With August 1947, came the hour of Independence but there came with it the distressing separation of not only two political parties and religions, but also two cultures and languages. Urdu and Hindi became the official languages of Pakistan and India respectively. Hindi and English became the official languages in India while Urdu became the scheduled language. But it is very deeply felt and recognized that, “Rozi roti toh beshaq di Hindi aur Angrezi ne, par jeene ke aadaab humein Urdu se aaye” (Our livelihood might depend on Hindi and English, but Urdu has taught us to be cultured) and the Mushairas then assisted in keeping the poetry and the Urdu language alive. Indo-Pak Mushairas by The Chelmsford Club in the 1950’s and 60’s revived the love for Ghazal and poetry recitals and there was a tone of nostalgia attached to it which can be felt in this couplet by Faiz:
Saba Phir Humain Puuchti Phir Rahi Hai
Chaman Ko Sajane Ke Din Aa Rahe Hain
The whizzing breeze is trying to ask
If the days to decorate the garden are here
Soon after, “the Mushaira—public yet intimate—encountered the mass media. While the Red Fort revived its historic links on behalf of the modern Indian state—hosting poets from all over the country on Republic Day—radio and television became the new vehicles for taking the legacy of the Mushaa’ira to people across the country. And over the years, many private organisations have stepped in to provide a new platform for this symbol of our syncretic culture.” Mushairas have come to serve as a cultural trope which exhibits the dynamics of the language, people, attitudes and the topical predilections.

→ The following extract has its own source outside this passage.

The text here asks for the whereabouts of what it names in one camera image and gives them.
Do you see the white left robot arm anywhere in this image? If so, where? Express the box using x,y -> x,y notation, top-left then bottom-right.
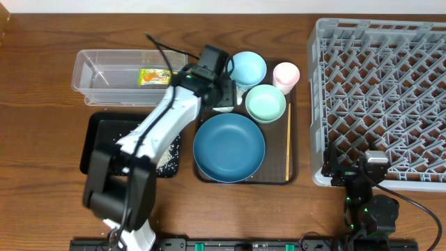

Mushairas are unequivocally performative, but having said that, the merit of Mushaa’iras equally lies in the literariness of their content and erudition of its performers. “Urdu poetic tradition can be described in just in one word––colossal– in every respect: range, volume and music worthiness. From the 19th and into the 20th century, poetry had focused not only on “ghazalesque” themes of love and longing, but also other themes as well, the politics of mutiny, nationalism, tension between modernism and orthodoxy which consequently altered the outlook of Mushairas such that they turned propagandist in nature and socio-political in theme.”
On being asked about the changing nature of Mushairas, Munnawar Rana, an Indian Urdu poet commented in 2015, “Mushaire nahin badle, shaair badal gae, shayari badal gai” (Mushairas have not changed, poets and poetry have changed). They have always been a site of literary discussion, a platform for appreciation of poetry, a commentary on conventions and a medium of expression of multifarious themes ranging from love, longing, rebellion and reality.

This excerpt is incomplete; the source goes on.